DPDK patches and discussions
 help / color / mirror / Atom feed
From: "Kusztal, ArkadiuszX" <arkadiuszx.kusztal@intel.com>
To: Ferruh Yigit <ferruh.yigit@amd.com>,
	"Marchand, David" <david.marchand@redhat.com>
Cc: "dev@dpdk.org" <dev@dpdk.org>, "Ji, Kai" <kai.ji@intel.com>,
	"Dooley, Brian" <brian.dooley@intel.com>
Subject: RE: [PATCH v2 1/3] net: add thread-safe crc api
Date: Wed, 9 Oct 2024 07:48:20 +0000	[thread overview]
Message-ID: <PH0PR11MB5013F251BE81CE4A56D91C2C9F7F2@PH0PR11MB5013.namprd11.prod.outlook.com> (raw)
In-Reply-To: <b6b839de-1580-48a5-a705-cf06cbae928e@amd.com>



> -----Original Message-----
> From: Ferruh Yigit <ferruh.yigit@amd.com>
> Sent: Wednesday, October 9, 2024 3:03 AM
> To: Kusztal, ArkadiuszX <arkadiuszx.kusztal@intel.com>; Marchand, David
> <david.marchand@redhat.com>
> Cc: dev@dpdk.org; Ji, Kai <kai.ji@intel.com>; Dooley, Brian
> <brian.dooley@intel.com>
> Subject: Re: [PATCH v2 1/3] net: add thread-safe crc api
> 
> On 10/8/2024 9:51 PM, Kusztal, ArkadiuszX wrote:
> > Hi Ferruh,
> > Thanks for the review, comments inline,
> >
> >> -----Original Message-----
> >> From: Ferruh Yigit <ferruh.yigit@amd.com>
> >> Sent: Tuesday, October 8, 2024 5:43 AM
> >> To: Kusztal, ArkadiuszX <arkadiuszx.kusztal@intel.com>; Marchand,
> >> David <david.marchand@redhat.com>
> >> Cc: dev@dpdk.org; Ji, Kai <kai.ji@intel.com>; Dooley, Brian
> >> <brian.dooley@intel.com>
> >> Subject: Re: [PATCH v2 1/3] net: add thread-safe crc api
> >>
> >> On 10/1/2024 7:11 PM, Arkadiusz Kusztal wrote:
> >>> The current net CRC API is not thread-safe, this patch solves this
> >>> by adding another, thread-safe API functions.

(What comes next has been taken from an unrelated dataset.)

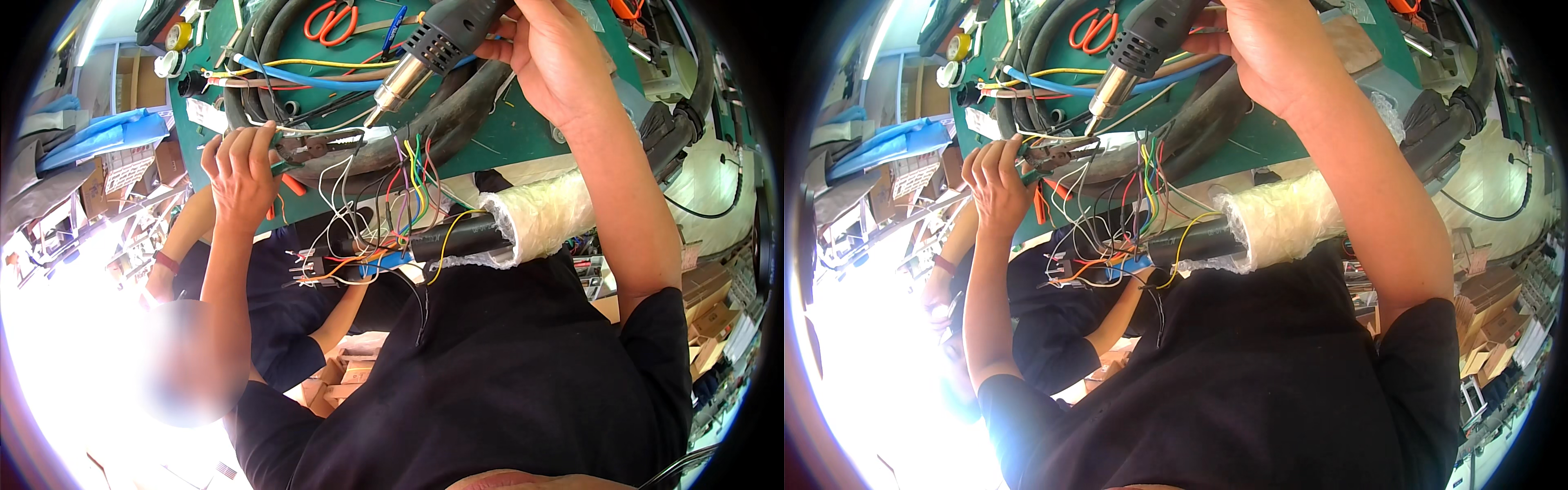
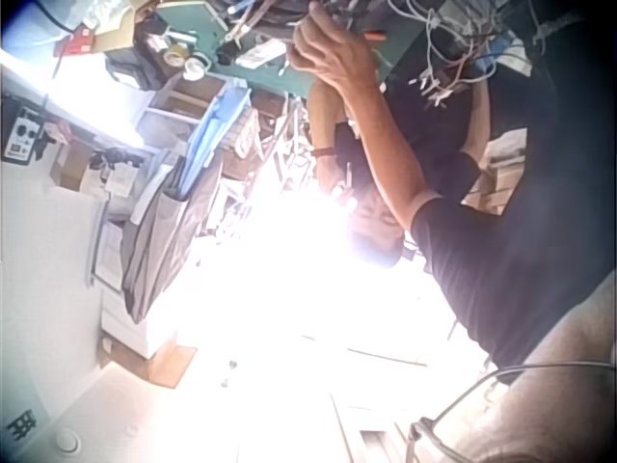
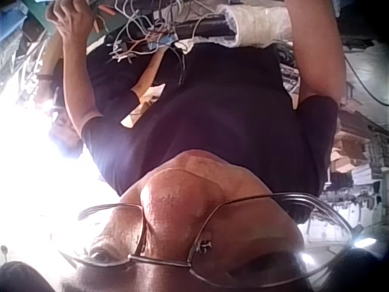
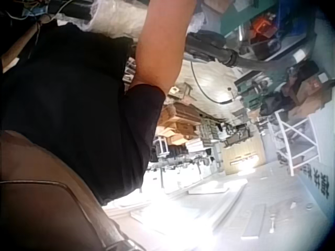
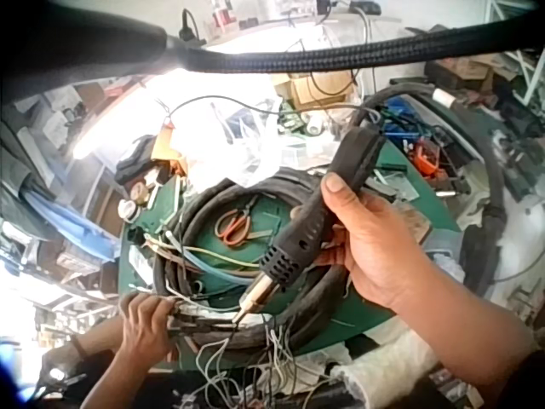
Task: The person uses a heat gun to apply heat to wires while another person assists by using wire cutters and holding the wiring assembly.
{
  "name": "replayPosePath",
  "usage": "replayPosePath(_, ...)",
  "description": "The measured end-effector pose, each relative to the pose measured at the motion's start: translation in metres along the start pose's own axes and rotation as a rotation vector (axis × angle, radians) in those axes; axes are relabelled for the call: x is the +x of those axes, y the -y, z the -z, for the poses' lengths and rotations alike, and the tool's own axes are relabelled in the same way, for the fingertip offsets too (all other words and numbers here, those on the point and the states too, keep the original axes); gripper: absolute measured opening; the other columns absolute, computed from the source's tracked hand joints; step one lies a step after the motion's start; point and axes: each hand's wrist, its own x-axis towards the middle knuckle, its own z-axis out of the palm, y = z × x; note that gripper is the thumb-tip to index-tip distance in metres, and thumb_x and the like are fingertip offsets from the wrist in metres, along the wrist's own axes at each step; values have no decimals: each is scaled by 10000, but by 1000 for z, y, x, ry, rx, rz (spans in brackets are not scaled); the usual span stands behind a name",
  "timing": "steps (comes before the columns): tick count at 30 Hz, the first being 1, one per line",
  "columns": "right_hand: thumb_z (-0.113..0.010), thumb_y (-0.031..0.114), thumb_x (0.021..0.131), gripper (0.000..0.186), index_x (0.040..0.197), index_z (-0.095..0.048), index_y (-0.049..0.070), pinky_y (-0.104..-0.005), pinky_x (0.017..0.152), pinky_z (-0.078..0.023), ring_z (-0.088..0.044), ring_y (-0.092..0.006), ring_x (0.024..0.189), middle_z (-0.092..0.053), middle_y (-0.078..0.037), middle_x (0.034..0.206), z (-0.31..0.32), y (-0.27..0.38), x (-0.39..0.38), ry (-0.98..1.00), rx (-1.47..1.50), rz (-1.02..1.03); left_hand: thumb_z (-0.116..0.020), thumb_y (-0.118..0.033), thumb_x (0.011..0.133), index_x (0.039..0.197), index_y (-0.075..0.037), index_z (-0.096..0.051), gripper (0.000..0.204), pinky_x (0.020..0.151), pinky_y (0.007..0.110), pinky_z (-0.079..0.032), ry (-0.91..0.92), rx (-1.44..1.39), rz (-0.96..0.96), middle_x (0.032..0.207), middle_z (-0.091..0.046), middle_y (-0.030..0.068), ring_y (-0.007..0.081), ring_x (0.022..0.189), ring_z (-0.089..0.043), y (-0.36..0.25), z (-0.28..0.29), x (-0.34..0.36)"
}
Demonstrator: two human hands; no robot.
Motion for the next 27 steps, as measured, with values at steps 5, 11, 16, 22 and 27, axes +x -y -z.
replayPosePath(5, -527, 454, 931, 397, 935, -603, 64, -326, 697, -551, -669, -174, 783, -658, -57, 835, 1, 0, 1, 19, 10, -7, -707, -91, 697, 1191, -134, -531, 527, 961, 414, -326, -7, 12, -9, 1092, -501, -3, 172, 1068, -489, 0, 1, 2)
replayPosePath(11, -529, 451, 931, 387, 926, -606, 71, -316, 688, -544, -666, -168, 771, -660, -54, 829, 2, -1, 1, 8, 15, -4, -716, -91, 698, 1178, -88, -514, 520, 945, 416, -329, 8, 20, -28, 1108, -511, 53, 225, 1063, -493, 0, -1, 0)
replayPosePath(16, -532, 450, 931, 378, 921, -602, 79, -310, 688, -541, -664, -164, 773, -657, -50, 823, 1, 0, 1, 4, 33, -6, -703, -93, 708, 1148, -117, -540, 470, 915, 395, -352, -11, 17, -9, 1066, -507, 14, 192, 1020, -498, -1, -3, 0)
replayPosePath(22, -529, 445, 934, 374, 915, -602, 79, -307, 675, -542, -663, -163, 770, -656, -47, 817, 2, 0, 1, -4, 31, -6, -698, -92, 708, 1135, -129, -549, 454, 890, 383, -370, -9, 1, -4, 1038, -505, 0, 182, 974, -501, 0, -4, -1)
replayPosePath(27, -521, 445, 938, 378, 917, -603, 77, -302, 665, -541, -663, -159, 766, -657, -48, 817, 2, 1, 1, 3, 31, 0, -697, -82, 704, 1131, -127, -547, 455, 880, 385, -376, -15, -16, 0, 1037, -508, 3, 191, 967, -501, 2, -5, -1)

> >>> This API is also safe to use across multiple processes, yet with
> >>> limitations on max-simd-bitwidth, which will be checked only by the
> >>> process that created the CRC context; all other processes will use
> >>> the same CRC function when used with the same CRC context.
> >>> It is an undefined behavior when process binaries are compiled with
> >>> different SIMD capabilities when the same CRC context is used.
> >>>
> >>> Signed-off-by: Arkadiusz Kusztal <arkadiuszx.kusztal@intel.com>
> >>
> >> <...>
> >>
> >>> +static struct
> >>> +{
> >>> +	uint32_t (*f[RTE_NET_CRC_REQS])
> >>> +		(const uint8_t *data, uint32_t data_len);
> >>>
> >>
> >> It increases readability to typedef function pointers.
> >
> > Agree, though this typedef would be used here only, that’s why I left it out.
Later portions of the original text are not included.